Abstract Background Inflammation is associated with end-organ disease and mortality for people with human immunodeficiency virus (PWH). Ruxolitinib, a Jak 1/2 inhibitor, reduces systemic inflammation for individuals without human immunodeficiency virus (HIV) and HIV reservoir markers ex vivo. The goal of this trial was to determine safety and efficacy of ruxolitinib for PWH on antiretroviral therapy (ART). Methods AIDS Clinical Trials Group (ACTG) A5336 was an open-label, multisite, randomized controlled trial (RCT). Participants were randomly assigned (2:1) using centralized software to ruxolitinib (10 mg twice daily) plus stable ART for 5 weeks vs ART alone, stratified by efavirenz use. Eligible participants were suppressed on ART for ≥2 years, without comorbidities, and had >350 CD4+ T cells/µL. Primary endpoints were premature discontinuation, safety events, and change in plasma interleukin 6 (IL-6). Secondary endpoints included other measures of inflammation/immune activation and HIV reservoir.
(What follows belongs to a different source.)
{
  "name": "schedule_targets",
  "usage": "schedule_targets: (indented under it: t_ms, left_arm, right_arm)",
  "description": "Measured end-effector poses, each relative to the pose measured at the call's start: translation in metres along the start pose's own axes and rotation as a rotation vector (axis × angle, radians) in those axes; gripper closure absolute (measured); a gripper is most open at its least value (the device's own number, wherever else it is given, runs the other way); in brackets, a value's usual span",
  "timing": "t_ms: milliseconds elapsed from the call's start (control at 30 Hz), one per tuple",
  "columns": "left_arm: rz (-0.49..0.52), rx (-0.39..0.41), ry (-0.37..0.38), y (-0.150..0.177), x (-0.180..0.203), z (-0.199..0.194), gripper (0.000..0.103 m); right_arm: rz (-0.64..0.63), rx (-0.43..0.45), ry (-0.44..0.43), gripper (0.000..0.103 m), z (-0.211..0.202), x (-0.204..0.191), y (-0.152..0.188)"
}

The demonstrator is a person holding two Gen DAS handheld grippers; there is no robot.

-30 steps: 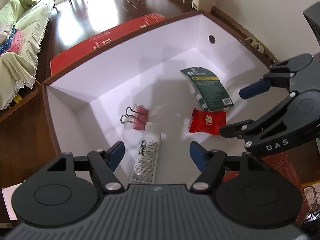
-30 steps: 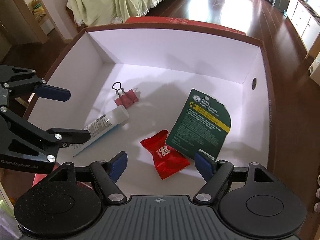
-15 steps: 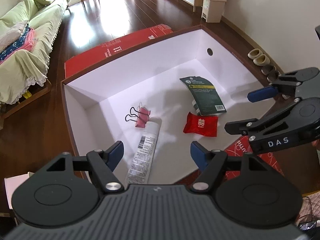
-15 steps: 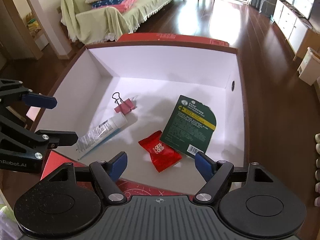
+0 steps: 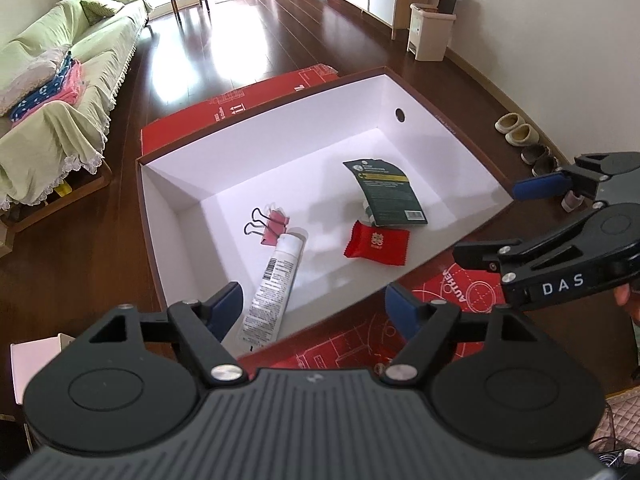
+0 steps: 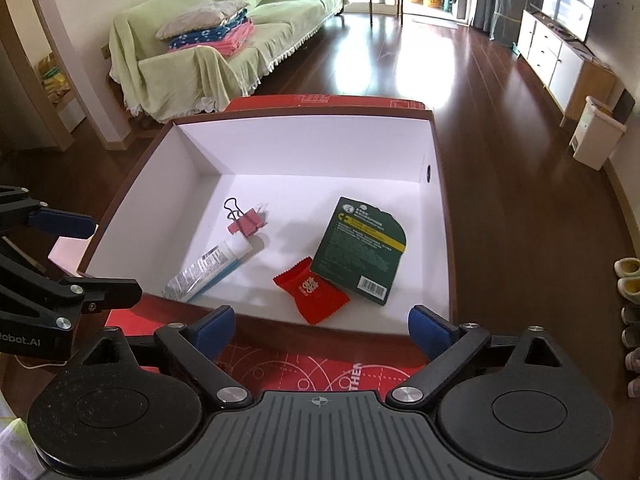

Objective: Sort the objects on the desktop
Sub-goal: 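Open the left tool to drop the white tube while both tools withdraw from the box, then grasp the purple scrunchie with the left tool while the right tool grasps a yellow snack packet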

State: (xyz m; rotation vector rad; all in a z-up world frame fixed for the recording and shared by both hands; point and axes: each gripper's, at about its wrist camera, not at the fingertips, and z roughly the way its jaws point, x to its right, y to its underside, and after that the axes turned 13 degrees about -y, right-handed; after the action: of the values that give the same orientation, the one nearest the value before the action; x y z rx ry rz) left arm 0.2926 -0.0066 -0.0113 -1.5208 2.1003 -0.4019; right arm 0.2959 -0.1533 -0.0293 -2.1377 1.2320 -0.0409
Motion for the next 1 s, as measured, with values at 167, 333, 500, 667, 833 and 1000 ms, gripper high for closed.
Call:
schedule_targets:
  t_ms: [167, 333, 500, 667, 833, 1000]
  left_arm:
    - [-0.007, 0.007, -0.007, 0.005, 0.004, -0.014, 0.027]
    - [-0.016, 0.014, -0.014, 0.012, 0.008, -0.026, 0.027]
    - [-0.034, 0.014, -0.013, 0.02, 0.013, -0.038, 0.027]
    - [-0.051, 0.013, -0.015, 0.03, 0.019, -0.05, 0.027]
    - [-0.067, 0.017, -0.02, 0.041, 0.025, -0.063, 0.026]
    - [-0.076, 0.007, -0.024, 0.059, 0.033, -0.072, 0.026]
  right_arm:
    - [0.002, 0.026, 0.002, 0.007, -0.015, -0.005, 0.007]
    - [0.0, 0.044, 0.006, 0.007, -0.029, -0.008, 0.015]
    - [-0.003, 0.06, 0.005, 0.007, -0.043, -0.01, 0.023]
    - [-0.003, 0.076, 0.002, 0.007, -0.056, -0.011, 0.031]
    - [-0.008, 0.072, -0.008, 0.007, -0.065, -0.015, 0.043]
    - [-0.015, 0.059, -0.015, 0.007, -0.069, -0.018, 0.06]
Results Sixty participants were enrolled from 16 May 2016 to 10 January 2018. Primary safety events occurred in 2.5% (1 participant) for ruxolitinib and 0% for controls (P = .67). Three participants (7.5%) prematurely discontinued ruxolitinib. By week 5, differences in IL-6 (mean fold change [FC], 0.93 vs 1.10; P = .18) and soluble CD14 (mean FC, 0.96 vs 1.08; relative FC, 0.96 [90% confidence interval {CI}, .90–1.02]) levels for ruxolitinib vs controls was observed. Ruxolitinib reduced CD4+ T cells expressing HLA-DR/CD38 (mean difference, –0.34% [90% CI, –.66% to –.12%]) and Bcl-2 (mean difference, –3.30% [90% CI, –4.72% to –1.87%]). Conclusions In this RCT of healthy, virologically suppressed PWH on ART, ruxolitinib was well-tolerated. Baseline IL-6 levels were normal and showed no significant reduction. Ruxolitinib significantly decreased markers of immune activation and cell survival. Future studies of Jak inhibitors should target PWH with residual inflammation despite suppressive ART. Clinical Trials Registration NCT02475655.